**Exercise goal:** Beginning with the first line of the material, set down each line exactly as written, up to and including the line with "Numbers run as".

**Dataset extract:**
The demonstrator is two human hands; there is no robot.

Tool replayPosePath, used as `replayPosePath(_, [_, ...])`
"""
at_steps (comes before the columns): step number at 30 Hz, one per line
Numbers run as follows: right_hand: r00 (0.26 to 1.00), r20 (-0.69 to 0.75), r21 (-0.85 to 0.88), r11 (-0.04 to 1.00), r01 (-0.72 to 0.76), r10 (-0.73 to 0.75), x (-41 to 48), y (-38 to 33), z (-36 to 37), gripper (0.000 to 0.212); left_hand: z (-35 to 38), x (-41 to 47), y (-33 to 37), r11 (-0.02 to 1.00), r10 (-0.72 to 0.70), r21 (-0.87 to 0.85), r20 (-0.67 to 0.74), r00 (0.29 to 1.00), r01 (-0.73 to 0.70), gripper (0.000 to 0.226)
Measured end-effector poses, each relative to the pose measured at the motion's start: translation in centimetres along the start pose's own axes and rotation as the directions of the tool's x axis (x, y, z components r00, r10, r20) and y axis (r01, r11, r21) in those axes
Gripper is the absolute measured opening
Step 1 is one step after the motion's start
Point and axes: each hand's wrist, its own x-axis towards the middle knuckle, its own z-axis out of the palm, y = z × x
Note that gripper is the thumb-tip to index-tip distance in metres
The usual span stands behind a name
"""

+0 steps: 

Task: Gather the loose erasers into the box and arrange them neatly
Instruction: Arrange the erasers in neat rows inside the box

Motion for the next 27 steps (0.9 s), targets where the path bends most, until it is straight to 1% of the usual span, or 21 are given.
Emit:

**Task solution:**
The demonstrator is two human hands; there is no robot.

Tool replayPosePath, used as `replayPosePath(_, [_, ...])`
"""
at_steps (comes before the columns): step number at 30 Hz, one per line
Numbers run as follows: right_hand: r00 (0.26 to 1.00), r20 (-0.69 to 0.75), r21 (-0.85 to 0.88), r11 (-0.04 to 1.00), r01 (-0.72 to 0.76), r10 (-0.73 to 0.75), x (-41 to 48), y (-38 to 33), z (-36 to 37), gripper (0.000 to 0.212); left_hand: z (-35 to 38), x (-41 to 47), y (-33 to 37), r11 (-0.02 to 1.00), r10 (-0.72 to 0.70), r21 (-0.87 to 0.85), r20 (-0.67 to 0.74), r00 (0.29 to 1.00), r01 (-0.73 to 0.70), gripper (0.000 to 0.226)

This concludes the output.